The girl at the centre of the controversy is 24 years old Miss Charity Raymond Uzoechina, daughter of Pastor Raymond Uzoechina of the Redeemed Christian Church of God (RCCG). Her name has been changed to Aisha and she is presently in the custody of the traditional ruler of the Nupe people of Niger State in North-West Nigeria. Charity, according to the Bida Emirate, approached the Etsu Nupe, Alhaji Yahaya Abubakar, for protection on February 15, 2013 following her decision to convert to Islam against the wish of her father.

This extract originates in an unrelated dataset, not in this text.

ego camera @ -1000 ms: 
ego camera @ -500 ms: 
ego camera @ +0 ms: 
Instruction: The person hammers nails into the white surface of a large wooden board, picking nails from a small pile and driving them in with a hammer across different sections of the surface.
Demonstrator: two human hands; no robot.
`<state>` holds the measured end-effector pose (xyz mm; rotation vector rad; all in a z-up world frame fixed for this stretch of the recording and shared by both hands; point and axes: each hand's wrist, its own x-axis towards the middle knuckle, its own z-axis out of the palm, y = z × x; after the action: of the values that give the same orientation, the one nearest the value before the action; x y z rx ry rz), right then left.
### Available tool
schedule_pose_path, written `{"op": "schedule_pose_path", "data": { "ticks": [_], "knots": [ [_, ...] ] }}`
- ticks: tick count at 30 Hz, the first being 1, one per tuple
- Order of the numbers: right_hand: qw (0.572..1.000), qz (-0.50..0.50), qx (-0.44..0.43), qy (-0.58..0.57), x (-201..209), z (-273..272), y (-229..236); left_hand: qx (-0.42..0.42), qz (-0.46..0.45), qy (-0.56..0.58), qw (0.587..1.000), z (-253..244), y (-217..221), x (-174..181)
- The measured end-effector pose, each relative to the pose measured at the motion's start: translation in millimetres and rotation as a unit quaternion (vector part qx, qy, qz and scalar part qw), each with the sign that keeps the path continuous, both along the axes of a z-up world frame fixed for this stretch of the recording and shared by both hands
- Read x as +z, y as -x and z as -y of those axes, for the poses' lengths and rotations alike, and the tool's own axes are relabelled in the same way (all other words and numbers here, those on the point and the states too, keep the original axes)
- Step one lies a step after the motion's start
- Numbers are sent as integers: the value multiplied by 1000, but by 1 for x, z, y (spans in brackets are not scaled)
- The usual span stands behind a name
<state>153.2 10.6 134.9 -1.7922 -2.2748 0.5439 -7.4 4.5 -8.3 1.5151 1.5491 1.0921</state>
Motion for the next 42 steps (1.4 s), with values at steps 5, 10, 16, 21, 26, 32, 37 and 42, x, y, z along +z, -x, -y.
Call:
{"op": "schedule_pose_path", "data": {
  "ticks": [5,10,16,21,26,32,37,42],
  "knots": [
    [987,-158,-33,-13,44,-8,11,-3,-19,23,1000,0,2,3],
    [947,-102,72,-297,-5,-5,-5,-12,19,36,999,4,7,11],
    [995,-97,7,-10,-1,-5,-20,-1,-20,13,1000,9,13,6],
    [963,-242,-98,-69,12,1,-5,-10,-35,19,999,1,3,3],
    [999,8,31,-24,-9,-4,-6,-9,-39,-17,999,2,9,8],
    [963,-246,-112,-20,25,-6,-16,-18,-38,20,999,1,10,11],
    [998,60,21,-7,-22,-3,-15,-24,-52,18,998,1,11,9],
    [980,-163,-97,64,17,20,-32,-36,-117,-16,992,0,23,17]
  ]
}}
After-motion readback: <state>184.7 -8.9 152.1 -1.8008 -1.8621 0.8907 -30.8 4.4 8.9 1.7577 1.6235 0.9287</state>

Yesterday, the Northern Christian Youth Solidarity and Emancipation Movement for Justice and Self-Determination (NCYSEM) raised the alarm over alleged abduction and forceful marriage of Charity. The group claimed that Charity’s case is not an exception and appealed for the Federal Government’s intervention.
Said the group in a statement signed by its Director of Publicity, Mr. James Gani, and released yesterday in Abuja, the Nigerian capital:
“For the benefit of those who are not aware or conversant with the facts of the matter, Miss Charity Raymond Uzoechina is a Nigerian and a daughter of Pastor Raymond Uzoechina of RCCG who was forcefully abducted by some Muslim fanatics and since then has been kept out of the reach of her parents under the so called ‘Protective custody’ of Etsu Nupe.
“We would like to call on the Federal Government to take a critical look at the issue of abducting Christian girls into forceful Islamic Marriages with impunity by some influential Muslims, particularly in the North with a view to invoking the relevant laws that deal with crimes of this nature on them. This case should be seriously viewed as such.
“Why should an Emir of the status of Etsu Nupe be as insensitive to his responsibility as a Royal Father to the extent of abducting and keeping someone under a “protective custody”? Does he have such powers? Against whom is he protecting the lady?”
NCYSEM condemned the utterances of the acting Director of Publicity of the Nigerian Supreme Council for Islamic Affairs (NSCIA), Muhammed Kabir Kassim, who had asked the Federal Government to call CAN President, Pastor Ayo Oritsejafor, to order for criticising the action of Etsu Nupe. According to the statement:
“Pastor Ayo Oritsejafor stands for and represents the Church and the less-privileged in Nigeria. To us, Ayo’s utterances and actions since becoming the President of CAN in Nigeria are what Nigeria needs to survive as a nation today.”
Continuing, NCYSEM said: “Whereas, we appreciate the provisions of the Constitution of the Federal Republic of Nigeria (1999 as amended) that provides for the freedom of worship and choice of religion, we do not believe and cannot be deceived that the case under reference has to do with choice of religion and or willful conversion.
“Everyone knows that Christians are lovers and makers of peace; if it were not so, the story would have by now been different in the face of this outright and senseless provocation on the Church. We want to categorically state that in this matter, the Emir is an abductor and if the story credited to Ayo in this respect is true, then Pastor Ayo is right as ever and therefore needs no one to call him to order.”